TASK: Pictures excluded, return the lines below from the first through the line holding "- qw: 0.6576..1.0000".

------------------------------------------------

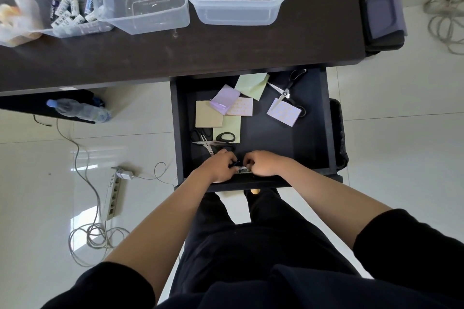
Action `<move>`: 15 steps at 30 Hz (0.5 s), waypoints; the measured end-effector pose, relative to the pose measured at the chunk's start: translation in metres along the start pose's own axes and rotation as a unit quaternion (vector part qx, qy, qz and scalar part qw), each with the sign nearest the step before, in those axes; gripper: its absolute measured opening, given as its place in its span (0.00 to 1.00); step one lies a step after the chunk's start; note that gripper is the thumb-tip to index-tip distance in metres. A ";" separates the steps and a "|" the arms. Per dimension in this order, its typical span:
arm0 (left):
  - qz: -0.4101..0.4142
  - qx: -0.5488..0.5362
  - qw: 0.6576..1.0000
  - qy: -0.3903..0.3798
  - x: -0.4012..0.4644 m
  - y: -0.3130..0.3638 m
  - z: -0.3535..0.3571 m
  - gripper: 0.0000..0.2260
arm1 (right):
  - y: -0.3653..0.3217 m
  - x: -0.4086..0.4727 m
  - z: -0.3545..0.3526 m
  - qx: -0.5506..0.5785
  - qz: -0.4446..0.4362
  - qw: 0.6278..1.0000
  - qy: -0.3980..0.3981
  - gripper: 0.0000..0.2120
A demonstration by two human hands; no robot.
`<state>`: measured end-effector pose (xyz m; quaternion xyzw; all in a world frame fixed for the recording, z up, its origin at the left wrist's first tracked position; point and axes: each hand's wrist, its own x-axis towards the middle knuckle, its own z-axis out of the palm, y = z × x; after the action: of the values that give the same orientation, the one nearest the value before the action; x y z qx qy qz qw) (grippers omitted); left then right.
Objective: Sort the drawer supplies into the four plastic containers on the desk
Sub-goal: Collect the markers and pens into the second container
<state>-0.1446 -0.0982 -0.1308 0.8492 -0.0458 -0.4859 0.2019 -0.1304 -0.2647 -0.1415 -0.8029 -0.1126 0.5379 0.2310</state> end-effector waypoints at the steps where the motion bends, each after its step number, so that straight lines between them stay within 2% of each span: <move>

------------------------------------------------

OUTPUT FOR THIS TASK:
Action `<move>`: 15 steps at 30 Hz (0.5 s), waypoints; the measured end-effector pose, relative to the pose measured at the chunk's start: translation in metres along the start pose's own axes and rotation as a unit quaternion (vector part qx, qy, qz and scalar part qw), each with the sign nearest the step before, in those axes; gripper: its absolute measured opening, given as its place in its span (0.00 to 1.00); step one lies a step after the chunk's start; note that gripper is the thumb-tip to index-tip distance in metres. A ";" separates the steps and a "|" the arms. Per dimension in this order, its typical span:
arm0 (left):
  - qz: -0.4101..0.4142
  - qx: -0.5488..0.5362
  - qw: 0.6576..1.0000

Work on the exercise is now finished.